Learning center
Why a Visible Lead Form Wins You More Jobs
Most visitors never scroll past what they see first, and every extra click between "interested" and "submitted" loses people who genuinely wanted to reach you.

Your audit checks whether a lead form exists on your homepage, and how deep it's buried if it does. This isn't a style preference — it's the single most direct path between a homeowner deciding they want a quote and you actually getting their information.
A form on a separate page is a form most visitors never reach
Because most visitors never scroll below the first screen, a "Contact Us" link buried in the nav — one that requires a click to a whole separate page — quietly filters out anyone who wasn't already committed enough to go looking for it. A homeowner who's still comparing three contractors rarely is.

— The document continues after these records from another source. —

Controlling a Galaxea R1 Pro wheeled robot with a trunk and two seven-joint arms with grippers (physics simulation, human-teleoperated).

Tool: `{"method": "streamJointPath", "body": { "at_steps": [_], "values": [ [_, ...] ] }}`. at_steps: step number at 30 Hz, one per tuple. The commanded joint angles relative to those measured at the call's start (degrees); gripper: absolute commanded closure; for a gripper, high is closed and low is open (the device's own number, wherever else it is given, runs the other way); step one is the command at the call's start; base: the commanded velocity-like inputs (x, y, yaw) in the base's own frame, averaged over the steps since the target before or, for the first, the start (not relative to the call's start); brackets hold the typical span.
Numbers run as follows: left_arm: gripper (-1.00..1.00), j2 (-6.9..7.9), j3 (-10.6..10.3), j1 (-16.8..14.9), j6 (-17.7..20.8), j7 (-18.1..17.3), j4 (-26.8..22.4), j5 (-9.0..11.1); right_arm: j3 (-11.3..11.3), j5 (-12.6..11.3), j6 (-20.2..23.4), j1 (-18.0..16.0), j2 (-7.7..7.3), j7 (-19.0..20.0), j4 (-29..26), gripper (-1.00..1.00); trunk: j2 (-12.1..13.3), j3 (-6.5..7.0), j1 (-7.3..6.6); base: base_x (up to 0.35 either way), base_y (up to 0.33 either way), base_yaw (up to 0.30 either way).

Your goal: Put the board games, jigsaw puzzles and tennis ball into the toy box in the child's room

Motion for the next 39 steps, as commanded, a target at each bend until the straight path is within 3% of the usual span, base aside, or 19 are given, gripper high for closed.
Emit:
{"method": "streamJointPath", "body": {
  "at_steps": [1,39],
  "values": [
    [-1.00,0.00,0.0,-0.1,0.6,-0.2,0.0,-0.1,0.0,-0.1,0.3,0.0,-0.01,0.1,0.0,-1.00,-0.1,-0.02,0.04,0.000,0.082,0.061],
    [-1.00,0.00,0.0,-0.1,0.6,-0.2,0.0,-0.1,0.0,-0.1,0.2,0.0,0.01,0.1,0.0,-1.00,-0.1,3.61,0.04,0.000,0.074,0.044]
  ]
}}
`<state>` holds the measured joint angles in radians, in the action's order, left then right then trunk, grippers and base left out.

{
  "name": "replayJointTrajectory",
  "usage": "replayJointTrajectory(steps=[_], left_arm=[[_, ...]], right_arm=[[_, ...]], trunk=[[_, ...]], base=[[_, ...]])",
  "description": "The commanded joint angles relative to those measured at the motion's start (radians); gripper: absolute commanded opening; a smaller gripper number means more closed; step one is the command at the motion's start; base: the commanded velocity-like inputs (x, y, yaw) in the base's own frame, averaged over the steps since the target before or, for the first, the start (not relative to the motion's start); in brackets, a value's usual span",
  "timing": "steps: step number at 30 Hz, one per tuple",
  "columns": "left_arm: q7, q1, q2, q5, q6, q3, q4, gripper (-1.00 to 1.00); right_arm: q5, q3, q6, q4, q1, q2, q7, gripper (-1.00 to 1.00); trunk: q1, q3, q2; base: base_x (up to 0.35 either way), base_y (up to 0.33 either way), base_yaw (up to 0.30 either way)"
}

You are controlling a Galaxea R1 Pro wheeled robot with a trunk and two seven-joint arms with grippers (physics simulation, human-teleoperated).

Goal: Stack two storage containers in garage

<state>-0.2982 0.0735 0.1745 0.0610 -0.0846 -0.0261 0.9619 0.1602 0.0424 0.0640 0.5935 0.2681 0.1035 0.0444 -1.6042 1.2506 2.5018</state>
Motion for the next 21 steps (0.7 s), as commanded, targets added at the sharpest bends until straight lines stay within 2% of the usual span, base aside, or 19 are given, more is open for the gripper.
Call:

The form needs to be somewhere in view before that decision gets made, not one click past it.
Every extra field is a reason to close the tab
Name, phone, and a one-line project description is enough to route a real lead — anything past that (address, preferred contact time, how did you hear about us, a dropdown for every possible service) adds friction with no upside, since you're calling them back anyway to get the details a longer form was trying to collect upfront.
Why this matters more for local trades than most businesses
A homeowner requesting an epoxy quote is usually comparing multiple contractors in the same sitting, not researching over days. Whoever they can reach fastest — a form filled out in ten seconds, versus a bounce because there wasn't one in sight — has a real structural head start on speed of response, before either contractor has said a single word.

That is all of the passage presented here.